Thirdly, we present a method to generate a nested neural network that can switch the width for deployment on different resource limited platforms. Neural network compression and quantization are important tasks for fitting state-of-the-art models into the computational, memory and power constraints of mobile devices and embedded hardware. Recent approaches to model compression/quantization are based on reinforcement learning or search methods to compress/quantize the neural network for a specific hardware platform. However, these methods require multiple runs to compress/quantize the same base neural network to different hardware setups. In this work, we propose a fully nested neural network (FN3) that runs only once to build a nested set of compressed/quantized models, which is optimal for different resource constraints. Specifically, we exploit the additive characteristic in different levels of building blocks in neural network and propose an ordered dropout (ODO) operation that ranks the building blocks. Given a trained FN3, a fast heuristic search algorithm is run offline to find the optimal removal of components to maximize the accuracy under different constraints. Compared with the related works on adaptive neural network designed only for channels or bits, the proposed approach is unified for different levels of building blocks (bits, neurons, channels, residual paths and layers). Empirical results validate strong practical performance of the proposed approach.

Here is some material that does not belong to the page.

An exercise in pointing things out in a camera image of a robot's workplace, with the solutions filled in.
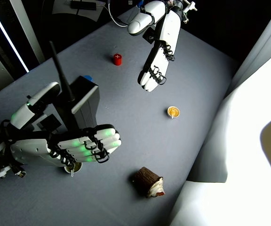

Lastly, we improve the performance and uncertainty estimation of nested neural network by reformulate the problem under a Bayesian learning framework. Nested networks or slimmable networks are neural networks whose architectures can be adjusted instantly during testing time, e.g., based on computational constraints. Recent studies have focused on a "nested dropout" layer, which is able to order the nodes of a layer by importance during training, thus generating a nested set of sub-networks that are optimal for different configurations of resources. However, the dropout rate is fixed as a hyper-parameter over different layers during the whole training process. Therefore, when nodes are removed, the performance decays in a human-specified trajectory rather than in a trajectory learned from data. Another drawback is the generated sub-networks are deterministic networks without well-calibrated uncertainty. To address these two problems, we develop a Bayesian approach to nested neural networks. We propose a variational ordering unit that draws samples for nested dropout at a low cost, from a proposed Downhill distribution, which provides useful gradients to the parameters of nested dropout. Based on this approach, we design a Bayesian nested neural network that learns the order knowledge of the node distributions. In experiments, we show that the proposed approach outperforms the nested network in terms of accuracy, calibration, and out-of-domain detection in classification tasks. It also outperforms the related approach on uncertainty-critical tasks in computer vision.